Now: "The Hobbit" trilogy. A big step backward for the genre, and not a very good set of films in any sense. It retained the amazing sets and designs of LOTR, but was something far less in every respect. LOTR showed grim,noble dwarf kings and a stoic Gimli; in this one we got badly-dressed dwarfish buffoons and cliches. What is with those ridiculous hair- and beard-styles? Look: Bombur is fat, and his chair broke, oh the hilarity! Thorin, who looks completely out of place -- perhaps the result of an ill-advised studio decision to create a dwarf hottie? -- but he looks more like Jason Momoa's Aquaman than anything dwarfish in this trilogy or LOTR, or pretty much any high fantasy setting, ever. LOTR had awe-inspiring monsters from legend; in this one we got great spiders and a great dragon, sure, but we also got trolls who eat snot, a goblin king with a plummy English accent and wargs. Lots of wargs. Wargs who can now climb trees. LOTR cleaved to the source material; in this one dwarfs are oafs who makes fires on the floors of Rivendell, using elven furniture, and who cannot drink from a mug without wetting their beards and cheeks, plus two dwarfs who are not-very-funny recycled versions of Merry and Pippin; we suddenly have Tom Bomabil as a sort of hairy grimdark Wolverine-analogue, last survivor of a persecuted, enslaved race etc.; oh dear, there is a cringey dwarf/ elf romance as well. LOTR had a sense of urgency and peril and world-spanning, epochal change; in this one we got padding, bloat, and CGI, as the director did his best to push a 150 page book into a 12 hour movie marathon. Scenes from LOTR were recycled as well: brave adventurers fleeing within a goblin mountain; eagles summoned by a moth coming in at the last moment; wargs ridden by orcs attacking on the hills etc. The "Hobbit" keeps dragging on, and on, and on, and on. Oh my goodness, does it drag. The heroic efforts of Martin Freeman's Bilbo Baggins were not enough, alas, to salvage this Hollywood mess.

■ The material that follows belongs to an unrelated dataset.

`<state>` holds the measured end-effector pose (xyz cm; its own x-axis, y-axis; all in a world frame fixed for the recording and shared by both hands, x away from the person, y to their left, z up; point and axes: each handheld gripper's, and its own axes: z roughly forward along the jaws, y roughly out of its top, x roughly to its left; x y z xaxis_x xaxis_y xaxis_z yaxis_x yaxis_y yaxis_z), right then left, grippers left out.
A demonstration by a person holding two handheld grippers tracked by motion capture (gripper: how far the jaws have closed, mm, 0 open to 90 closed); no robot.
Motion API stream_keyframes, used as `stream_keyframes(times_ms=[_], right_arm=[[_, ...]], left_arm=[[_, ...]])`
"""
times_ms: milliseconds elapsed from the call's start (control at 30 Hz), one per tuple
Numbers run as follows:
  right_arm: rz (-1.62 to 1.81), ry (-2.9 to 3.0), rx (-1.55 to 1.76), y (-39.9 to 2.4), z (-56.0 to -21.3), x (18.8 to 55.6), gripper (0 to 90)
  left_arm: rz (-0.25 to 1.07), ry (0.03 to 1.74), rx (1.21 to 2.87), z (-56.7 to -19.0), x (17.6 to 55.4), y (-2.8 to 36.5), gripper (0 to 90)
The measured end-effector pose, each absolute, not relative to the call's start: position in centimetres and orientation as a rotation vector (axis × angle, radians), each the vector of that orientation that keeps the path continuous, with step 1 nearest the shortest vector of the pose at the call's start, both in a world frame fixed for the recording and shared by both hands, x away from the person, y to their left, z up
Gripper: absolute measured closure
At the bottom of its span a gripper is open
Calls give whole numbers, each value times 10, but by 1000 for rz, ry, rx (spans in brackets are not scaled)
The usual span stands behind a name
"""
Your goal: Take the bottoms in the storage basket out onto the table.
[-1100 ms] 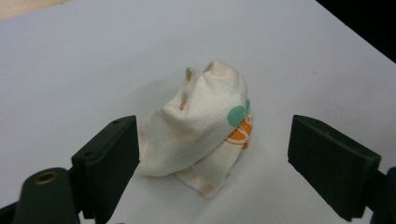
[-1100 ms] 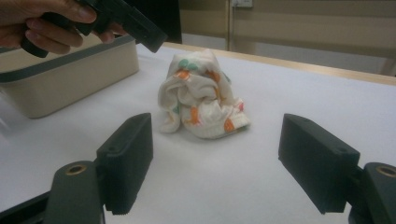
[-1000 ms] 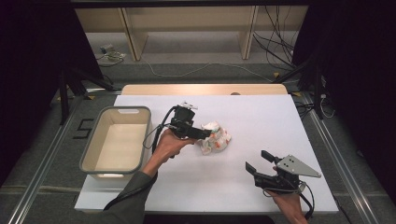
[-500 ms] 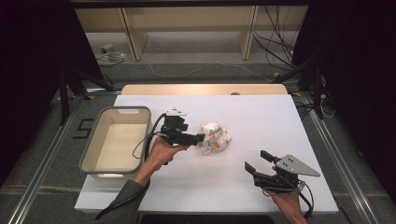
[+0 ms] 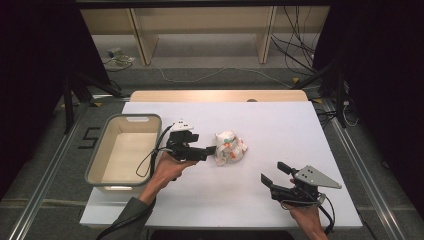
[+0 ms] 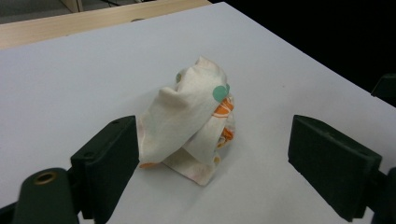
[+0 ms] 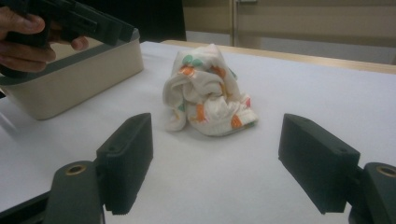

So the editors at Maple Films certainly had their work cut out. This edit is, I think, the best possible salvage operation and I must express my amazement at the job done here -- and in the standalone spin-off "Durin's Folk and the Hill of Sorcery" which you MUST see.
The worst of the slapstick is gone, the worst cringe is removed, and the bloat is reduced greatly. The story is tighter, with the removal of lots of padding, byways and cul-de-sacs. The endless, belaboured flagging of what will happen in LOTR is less in evidence. Of course, we can all think of our personal preferences for what should stay or go (maybe the dwarfs wrecking Rivendell, the whole Azog storyline?) but building a watchable film that retains the best parts of a "Hobbit" trilogy that should have been one movie from the start, is an impressive achievement by any standards.
With so much stuff gone, it's a really amazing accomplishment to retain a clear and interesting narrative. Bilbo is now central, as is his struggle within. There is some incredible scenery, camera work, special effects and choreography, which emerges from the murk thanks to smart editing, and to wonderful effect.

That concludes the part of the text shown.